Marco Aurélio Mello, ministro do Supremo Tribunal Federal (STF) que pôs fogo na celeuma em torno do Conselho Nacional de Justiça (CNJ) ao decidir liminarmente que a competência do órgão criado pela emenda 45 (Reforma do Judiciário) é subsidiária à atuação dos tribunais no julgamento de processos administrativos e disciplinares, cobra enfaticamente investigação criminal contra o Coaf (Conselho de Controle de Atividades Financeiras). "Quebrar sigilo que você guarde em razão da função exercida, atendendo a pleito administrativo implica em violação ao Código Penal", argumenta o ministro, referindo-se a dados que o Coaf transmitiu ao CNJ sobre 217 mil servidores e juízes.
Mello falou sobre o CNJ, da atuação do Coaf e da sua liminar, que barrou a cruzada da ministra Eliana Calmon, corregedora nacional de Justiça.
O Coaf errou?
O Coaf não podia passar (os dados), quem passou perdeu o rumo constitucional.

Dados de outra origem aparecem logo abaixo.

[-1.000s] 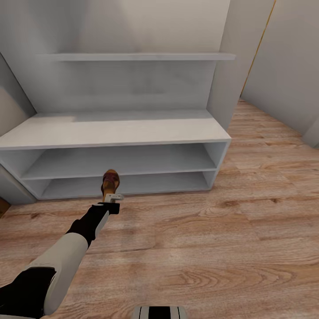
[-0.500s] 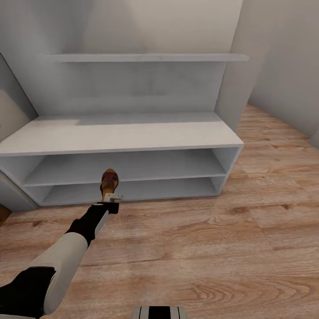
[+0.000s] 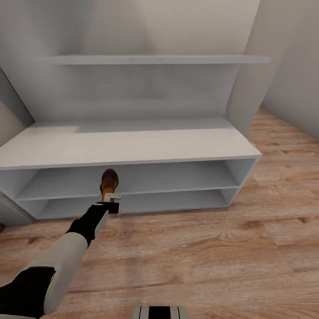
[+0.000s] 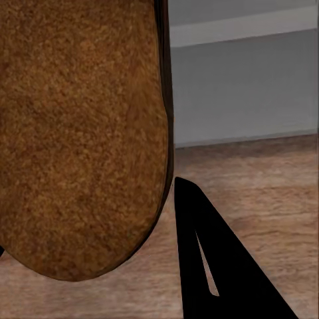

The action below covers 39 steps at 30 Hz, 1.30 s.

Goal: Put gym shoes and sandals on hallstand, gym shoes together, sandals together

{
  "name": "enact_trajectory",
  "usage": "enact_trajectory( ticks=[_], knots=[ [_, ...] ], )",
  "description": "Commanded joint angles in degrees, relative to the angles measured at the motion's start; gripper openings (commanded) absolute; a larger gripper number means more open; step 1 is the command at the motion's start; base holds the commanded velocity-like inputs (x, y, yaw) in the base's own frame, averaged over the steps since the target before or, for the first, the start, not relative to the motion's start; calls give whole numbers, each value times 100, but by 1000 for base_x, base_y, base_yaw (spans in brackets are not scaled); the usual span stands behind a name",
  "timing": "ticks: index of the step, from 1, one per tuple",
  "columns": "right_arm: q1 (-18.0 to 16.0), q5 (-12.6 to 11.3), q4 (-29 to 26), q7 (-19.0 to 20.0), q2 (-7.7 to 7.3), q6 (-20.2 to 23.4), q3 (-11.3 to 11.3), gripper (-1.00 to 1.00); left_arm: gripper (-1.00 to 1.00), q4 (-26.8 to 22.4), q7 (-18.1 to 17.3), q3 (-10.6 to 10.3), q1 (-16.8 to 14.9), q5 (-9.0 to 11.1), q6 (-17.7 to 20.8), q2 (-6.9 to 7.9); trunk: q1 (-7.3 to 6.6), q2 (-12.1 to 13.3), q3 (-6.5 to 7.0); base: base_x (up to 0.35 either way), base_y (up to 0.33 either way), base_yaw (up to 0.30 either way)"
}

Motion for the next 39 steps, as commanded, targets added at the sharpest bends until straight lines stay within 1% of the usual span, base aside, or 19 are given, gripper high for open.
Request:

O ato é passível de processo crime. Os dados protegidos pelo sigilo só podem ser comunicados por ordem judicial. O Ministério Público deve requisitar investigação sobre essa conduta. Temos que coibir essa forma de procedimento e isso só se inibe afastando o sentimento de impunidade. O Coaf não podia ter passado para o CNJ os dados de 217 mil pessoas, é algo que merece excomunhão maior. A iniciativa foi do ministro Dipp (Gilson Dipp, antecessor de Eliana). Ele solicitou ao Coaf. Mas o Coaf não podia passar.

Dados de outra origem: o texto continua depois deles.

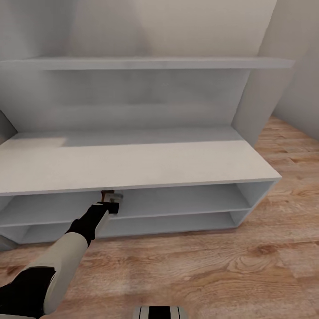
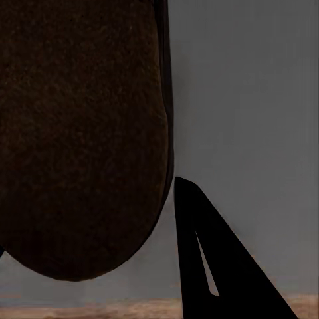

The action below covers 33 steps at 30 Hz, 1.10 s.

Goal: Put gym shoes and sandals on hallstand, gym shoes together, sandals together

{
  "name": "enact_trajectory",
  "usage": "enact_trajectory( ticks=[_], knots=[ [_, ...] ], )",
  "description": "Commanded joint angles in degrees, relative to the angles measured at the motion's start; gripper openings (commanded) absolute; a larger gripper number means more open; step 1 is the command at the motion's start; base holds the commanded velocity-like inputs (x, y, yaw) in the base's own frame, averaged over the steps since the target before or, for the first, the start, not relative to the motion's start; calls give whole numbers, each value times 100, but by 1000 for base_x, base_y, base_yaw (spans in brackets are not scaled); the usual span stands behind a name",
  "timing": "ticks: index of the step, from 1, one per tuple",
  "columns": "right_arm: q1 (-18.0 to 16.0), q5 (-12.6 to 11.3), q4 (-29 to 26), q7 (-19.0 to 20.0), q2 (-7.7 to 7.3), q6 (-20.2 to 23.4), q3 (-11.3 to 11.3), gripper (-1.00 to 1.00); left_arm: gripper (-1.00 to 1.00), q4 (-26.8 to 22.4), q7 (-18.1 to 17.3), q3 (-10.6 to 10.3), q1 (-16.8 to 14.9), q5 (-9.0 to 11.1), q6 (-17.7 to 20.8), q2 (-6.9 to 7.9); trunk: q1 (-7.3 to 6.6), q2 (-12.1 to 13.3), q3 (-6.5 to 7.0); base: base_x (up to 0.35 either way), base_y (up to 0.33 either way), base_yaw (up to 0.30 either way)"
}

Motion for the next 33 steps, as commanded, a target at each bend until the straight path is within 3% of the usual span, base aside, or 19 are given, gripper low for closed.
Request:
enact_trajectory(
  ticks=[1, 10, 11, 26, 33],
  knots=[
    [-7, 29, -11, 42, 2, 35, -21, -100, -100, -10, -10, -4, -1, -61, 38, -1, 2, -2, -4, 221, 54, 0],
    [-7, 29, -11, 42, 2, 37, -21, -100, -100, -4, -19, -4, -6, -66, 50, -1, 2, -2, -4, 50, 11, 0],
    [-7, 29, -11, 42, 2, 36, -21, -100, 100, -4, -20, -6, -8, -67, 54, -1, 2, -2, -4, 2, 0, 0],
    [-7, 29, -9, 42, 2, 34, -21, -100, 100, -3, -18, -4, -10, -70, 42, -1, 2, -2, -4, -3, 0, 0],
    [-7, 29, -11, 42, 2, 34, -21, -100, 100, -9, -18, -4, -3, -62, 32, -1, 2, -2, -4, -214, 45, 0]
  ],
)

O ministro Cézar Peluso recebeu R$ 700 mil por atrasados e auxílio moradia. O que acha?
Todos nós recebemos esses atrasados, inclusive a própria corregedora (Calmon). Eu recebi já no Supremo e todos os ministros receberam, assim como os magistrados dos tribunais em geral, tribunais superiores e tribunais nos Estados. Não representa privilégio. Não sei quanto a corregedora recebeu, imagino que deve ter recebido mais ou menos isso que recebeu o ministro Peluso. Não acredito que ela (Eliana)tenha se recusado a receber.
Por que o sr. deu a liminar no último dia de atuação do STF?

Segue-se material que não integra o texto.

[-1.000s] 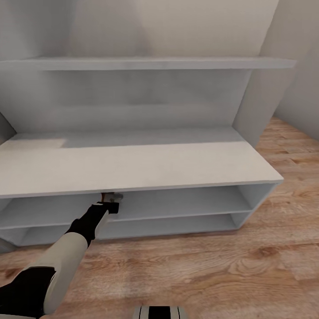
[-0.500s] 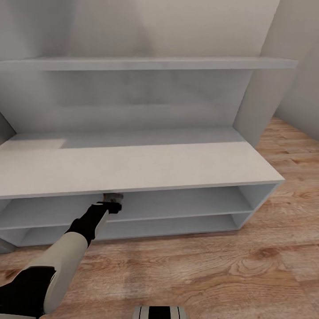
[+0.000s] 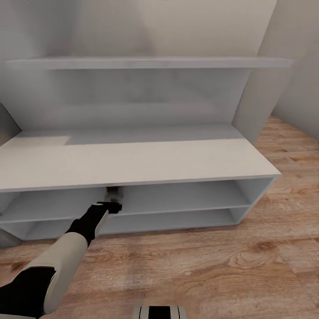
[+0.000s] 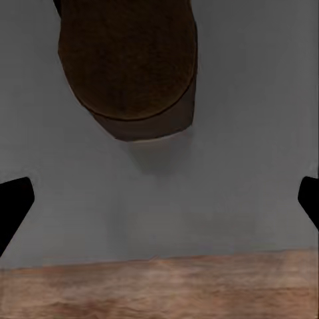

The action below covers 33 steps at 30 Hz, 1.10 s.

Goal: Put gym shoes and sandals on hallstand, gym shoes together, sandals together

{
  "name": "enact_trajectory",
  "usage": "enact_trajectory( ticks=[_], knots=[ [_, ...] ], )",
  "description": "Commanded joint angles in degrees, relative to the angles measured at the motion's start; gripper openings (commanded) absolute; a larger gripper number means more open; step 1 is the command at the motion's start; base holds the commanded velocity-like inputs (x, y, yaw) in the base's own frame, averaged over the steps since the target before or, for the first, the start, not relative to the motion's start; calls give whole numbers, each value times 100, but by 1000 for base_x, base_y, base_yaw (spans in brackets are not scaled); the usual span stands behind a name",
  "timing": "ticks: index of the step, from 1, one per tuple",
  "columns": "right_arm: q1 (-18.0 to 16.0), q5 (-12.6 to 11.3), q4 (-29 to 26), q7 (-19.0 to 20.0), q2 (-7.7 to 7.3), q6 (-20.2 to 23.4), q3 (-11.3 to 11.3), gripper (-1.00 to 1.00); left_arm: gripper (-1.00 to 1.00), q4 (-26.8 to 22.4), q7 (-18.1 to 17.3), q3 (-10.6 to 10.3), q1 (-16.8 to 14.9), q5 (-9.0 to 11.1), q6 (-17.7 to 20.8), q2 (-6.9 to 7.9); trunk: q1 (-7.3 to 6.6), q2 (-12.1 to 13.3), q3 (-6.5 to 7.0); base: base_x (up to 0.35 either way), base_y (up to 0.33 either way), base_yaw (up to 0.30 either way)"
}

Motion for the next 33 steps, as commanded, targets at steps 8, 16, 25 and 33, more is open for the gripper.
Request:
enact_trajectory(
  ticks=[8, 16, 25, 33],
  knots=[
    [-7, 30, -10, 41, 2, 34, -21, -100, 100, -10, 8, -5, 2, -39, 29, -1, -4, -2, -4, -320, 72, 0],
    [-7, 30, -3, 41, 2, 34, -21, -100, 100, -11, 8, -5, 9, -39, 16, -1, -4, -2, -4, -334, 75, 0],
    [-7, 39, 132, 67, 134, -107, 37, -100, 100, 12, -122, 86, 155, 88, -248, 129, -4, -2, -4, -186, 42, 0],
    [-7, 31, 362, 76, 395, 64, 32, -100, 100, -207, -120, -74, 374, -6, -117, -58, -4, -2, -4, 0, 0, 0]
  ],
)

Esse processo estava em pauta desde 5 de setembro. Eu não ia lavar as mãos e deixar para julgar em fevereiro. Posso pecar por ato comissivo, mas omissivo jamais. Não passa pela minha atuação judicante. Minha decisão busca conciliar valores. A tensão é natural. A atividade do CNJ é fiscalizadora no âmbito administrativo. Temos que conciliar o CNJ com a autonomia administrativa e financeira dos tribunais. É inconcebível que se tenha uma corregedoria substituindo 60 outras corregedorias de todo o País. Se a liminar for confirmada haverá consequências jurídicas. As críticas revelam visão apaixonada. Vivemos numa federação. Fui o único que votou pela inconstitucionalidade do CNJ. O Tribunal de Justiça representa o Poder Judiciário no Estado. Imagine um conselho criado para fiscalizar o Executivo ou um conselho para fiscalizar o Legislativo em todos os Estados. Ninguém quer esvaziar o CNJ. Mas não podemos presumir que todos sejam salafrários até prova em contrário. Isso não interessa à sociedade, a fragilização do Judiciário.
O CNJ está na mão errada?
A concentração de poderes é perniciosa, própria do regime totalitário. Quando se admite concentração de poderes estimula-se o excesso. Há riscos permanentes à Constituição, o nosso dever é preservar princípios definitivos da Carta. A regra é o sigilo. A exceção é o afastamento (do sigilo) por ordem judicial e, mesmo assim, para investigações ou instrução criminal, diante de caso concreto. Ninguém está contra o CNJ, só que o CNJ também tem de se submeter a balizas constitucionais. No âmbito administrativo nem o presidente da República pode quebrar sigilo. Quando o CNJ não observa regras a tendência é de ir de mal a pior. E o chicote muda de mãos.